ちょうどその頃、「一緒にやりたい」と手を挙げてくれる選手も現れてくれて。チームを立ち上げるなら「福岡で」と決めていたので、遠隔で準備を進めながら、すぐにチームの申請に入りました。そして、選手としての契約を満了したのち、チーム発足に向けて本格的に動き出すべく、福岡へ拠点を移しました。

立ち上げたチームへの想い

ソサイチクラブ「FUKUOKA CITY24」を発足してまだ間もないですが、限られた環境の中でも試合に向けて練習を重ね、1部リーグ昇格を目指しています。現在所属しているリーグで1位になれば、一発で1部リーグへの昇格が決まる仕組みがあり、今年はそのチャンスを活かし、発足から最短最速での日本一を狙っています。

リーグで結果を残し、チームや選手としての価値が高まっていけば、それ自体が一つの魅力になる。完成された場所に飛び込むのではなく、地方やマイナーとされる場所から、自分たちの手でゼロから作り上げていくプロセスにこそ、大きなワクワクがあるんです。そして、その想いに共感して集まってくれる選手や仲間も多い。かつて一緒にプレーしていたメンバーと、再び同じピッチに立てていることにも、嬉しさと面白さを感じています。
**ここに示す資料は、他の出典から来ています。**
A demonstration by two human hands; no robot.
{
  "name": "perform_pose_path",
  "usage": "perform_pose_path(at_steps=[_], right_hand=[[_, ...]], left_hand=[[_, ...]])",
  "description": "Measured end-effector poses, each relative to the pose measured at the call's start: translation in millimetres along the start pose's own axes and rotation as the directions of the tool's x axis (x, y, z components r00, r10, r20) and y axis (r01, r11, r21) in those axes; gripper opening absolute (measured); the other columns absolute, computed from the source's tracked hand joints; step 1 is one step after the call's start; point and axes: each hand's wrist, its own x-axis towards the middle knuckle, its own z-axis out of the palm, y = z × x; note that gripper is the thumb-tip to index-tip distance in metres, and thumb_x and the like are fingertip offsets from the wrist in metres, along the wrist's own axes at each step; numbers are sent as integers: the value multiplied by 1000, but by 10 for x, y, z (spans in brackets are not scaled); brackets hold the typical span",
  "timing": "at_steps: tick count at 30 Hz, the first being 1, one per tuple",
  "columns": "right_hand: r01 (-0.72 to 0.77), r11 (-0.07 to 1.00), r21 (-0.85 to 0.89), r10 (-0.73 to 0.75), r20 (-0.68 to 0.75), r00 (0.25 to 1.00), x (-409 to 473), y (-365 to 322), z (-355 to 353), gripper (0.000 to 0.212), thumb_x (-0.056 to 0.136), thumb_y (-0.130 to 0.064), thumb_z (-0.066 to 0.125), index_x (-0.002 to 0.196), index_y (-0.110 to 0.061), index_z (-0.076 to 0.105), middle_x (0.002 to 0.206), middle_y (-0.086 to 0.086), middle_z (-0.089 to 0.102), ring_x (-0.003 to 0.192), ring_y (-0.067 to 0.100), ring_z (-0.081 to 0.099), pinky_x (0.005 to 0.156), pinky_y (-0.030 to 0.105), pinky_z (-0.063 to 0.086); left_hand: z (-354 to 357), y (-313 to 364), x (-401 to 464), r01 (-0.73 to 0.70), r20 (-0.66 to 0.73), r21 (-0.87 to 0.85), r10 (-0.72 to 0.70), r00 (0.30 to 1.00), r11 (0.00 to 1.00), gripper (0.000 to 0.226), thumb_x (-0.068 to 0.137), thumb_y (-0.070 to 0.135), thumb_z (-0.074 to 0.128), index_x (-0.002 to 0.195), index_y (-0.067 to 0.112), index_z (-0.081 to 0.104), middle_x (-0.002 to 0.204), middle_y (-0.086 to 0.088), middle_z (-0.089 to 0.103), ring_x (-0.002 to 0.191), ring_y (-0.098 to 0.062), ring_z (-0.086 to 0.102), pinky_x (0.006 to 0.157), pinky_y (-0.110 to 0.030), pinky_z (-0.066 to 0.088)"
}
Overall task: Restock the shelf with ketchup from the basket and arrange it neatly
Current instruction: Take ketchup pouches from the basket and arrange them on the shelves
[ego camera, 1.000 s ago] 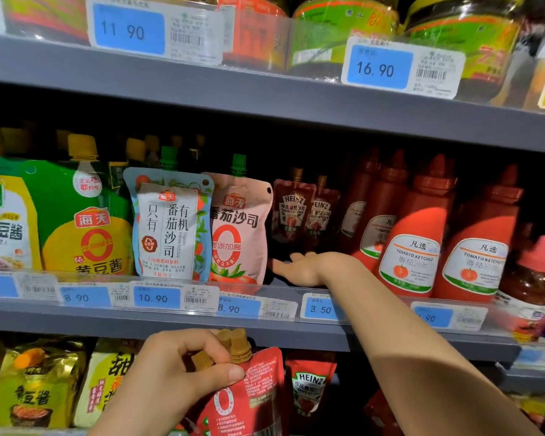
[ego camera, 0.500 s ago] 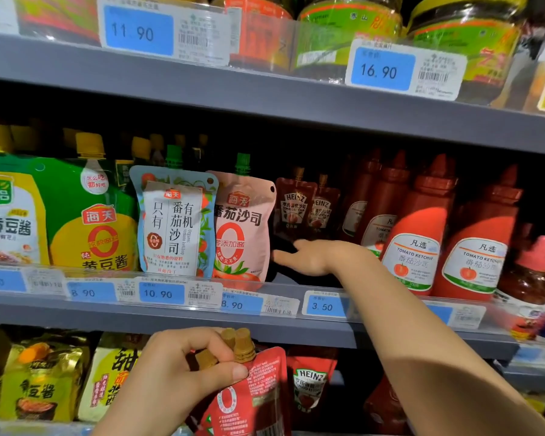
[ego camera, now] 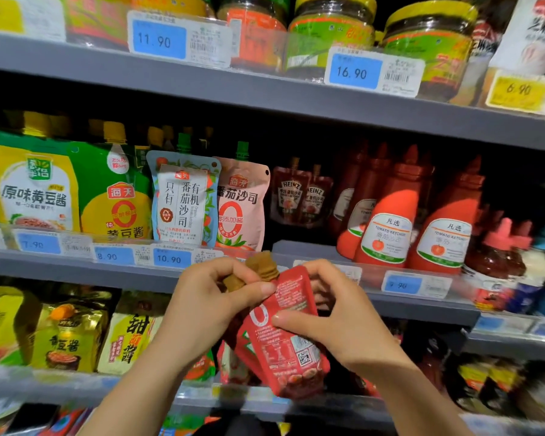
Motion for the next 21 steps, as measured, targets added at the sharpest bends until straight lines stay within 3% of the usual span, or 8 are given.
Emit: perform_pose_path(at_steps=[3, 6, 11, 13, 16, 18, 21], right_hand=[[-31, 987, 159, 38, -39, 999, 28, 36, -30, 33, 70, -6, 80, 94, -15, 58, 88, 1, 72, 79, 14, 71, 68, 25, 57], [-20, 976, 218, 41, -91, 995, 55, 44, -51, 30, 73, 1, 76, 91, -12, 55, 86, 6, 72, 78, 21, 71, 70, 35, 59], [125, 915, 383, 51, -418, 907, 400, -33, -256, 33, 75, 7, 70, 88, -17, 52, 82, 3, 68, 68, 7, 66, 60, 21, 54], [189, 894, 406, 44, -500, 865, 708, -87, -379, 33, 78, 6, 68, 88, -19, 50, 84, 2, 65, 69, 8, 64, 60, 22, 54], [198, 854, 480, 119, -552, 825, 1298, -51, -445, 30, 78, 11, 65, 87, -15, 52, 79, 7, 62, 62, 15, 62, 60, 30, 55], [194, 864, 465, 122, -567, 815, 1654, 33, -424, 32, 76, 14, 64, 84, -16, 57, 83, 11, 64, 70, 24, 63, 72, 39, 55], [54, 946, 320, 109, -470, 876, 2006, 241, -392, 22, 75, 10, 69, 89, -6, 64, 97, 16, 65, 80, 24, 61, 78, 38, 54]], left_hand=[[17, 74, 1, 42, 74, 24, -44, 996, 999, 24, 48, 31, 80, 64, 16, 72, 65, -4, 70, 61, -21, 66, 60, -36, 52], [-76, 106, 21, 127, 186, -1, -125, 975, 992, 24, 49, 16, 80, 72, 13, 75, 76, -8, 74, 69, -26, 69, 67, -35, 58], [-305, 48, 63, 140, 141, -84, -128, 982, 987, 16, 52, 7, 76, 68, 12, 75, 67, -8, 70, 61, -20, 63, 54, -23, 54], [-350, 23, 69, 131, 95, -138, -119, 988, 982, 13, 52, 4, 75, 63, 11, 73, 66, -11, 68, 56, -17, 62, 48, -19, 50], [-410, -38, 86, 51, 73, -41, -48, 996, 998, 13, 53, 11, 78, 61, 15, 68, 62, -12, 59, 58, -21, 52, 54, -27, 44], [-451, -82, 110, 28, 59, -11, -28, 998, 1000, 16, 54, 14, 78, 59, 16, 63, 61, -9, 57, 57, -16, 52, 53, -26, 44], [-494, -139, 150, 38, 45, -41, -36, 998, 998, 19, 56, 12, 78, 56, 17, 59, 57, -2, 57, 54, -9, 57, 48, -21, 46]])
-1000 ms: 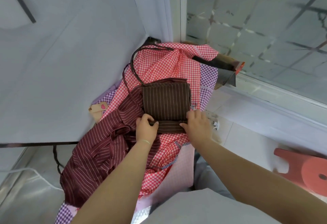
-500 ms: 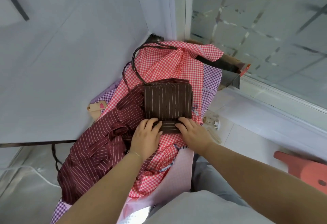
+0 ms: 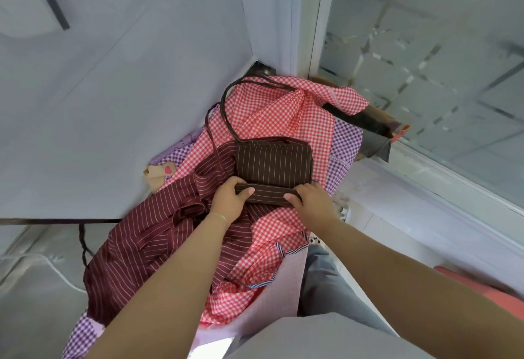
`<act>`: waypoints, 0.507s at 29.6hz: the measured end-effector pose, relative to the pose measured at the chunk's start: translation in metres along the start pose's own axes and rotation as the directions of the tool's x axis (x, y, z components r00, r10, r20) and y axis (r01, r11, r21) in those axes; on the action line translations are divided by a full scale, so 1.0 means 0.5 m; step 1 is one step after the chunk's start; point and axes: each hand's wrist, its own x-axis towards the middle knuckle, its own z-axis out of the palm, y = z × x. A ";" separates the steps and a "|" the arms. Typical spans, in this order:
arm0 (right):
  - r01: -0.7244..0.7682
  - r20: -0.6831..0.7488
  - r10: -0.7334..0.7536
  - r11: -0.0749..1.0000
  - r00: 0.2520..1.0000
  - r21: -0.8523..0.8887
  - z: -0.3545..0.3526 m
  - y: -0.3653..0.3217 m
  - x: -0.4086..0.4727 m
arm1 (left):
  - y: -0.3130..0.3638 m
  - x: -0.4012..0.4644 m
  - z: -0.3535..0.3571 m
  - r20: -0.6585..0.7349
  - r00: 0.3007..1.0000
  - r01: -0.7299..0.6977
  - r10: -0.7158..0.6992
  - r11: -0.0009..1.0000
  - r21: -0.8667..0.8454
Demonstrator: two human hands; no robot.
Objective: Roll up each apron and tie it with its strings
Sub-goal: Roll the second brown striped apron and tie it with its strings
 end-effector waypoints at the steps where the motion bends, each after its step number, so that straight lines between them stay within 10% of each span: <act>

熱くなれる環境さえあれば、年齢に関係なく本気で取り組む選手はたくさんいます。だからこそ、そんな場所を自分たちでつくりたいし、自分自身もそこに関わっていきたいと思っています。

その場所には、共に戦う仲間がいて、選手の生活を支える仕組みがあり、安心してプレーできる環境がある。そんな“新しいサッカーのあり方”を、ここ福岡からつくっていきたいと考えています。

あとがき

プロのアスリートとして歩んできた日々が確かな糧となり、新たな夢への原動力になっていることが伝わってくるお話ばかりでした。現役時代の悩みや葛藤を経て、「本当にやりたいこと」に気づいたとき、人は大きな力を発揮できる。そして、その思いに共鳴する人が自然と集まってくる――その姿に、強く心を打たれました。これからどんな未来を描いていくのか。今後の歩みに、ますます期待が高まります。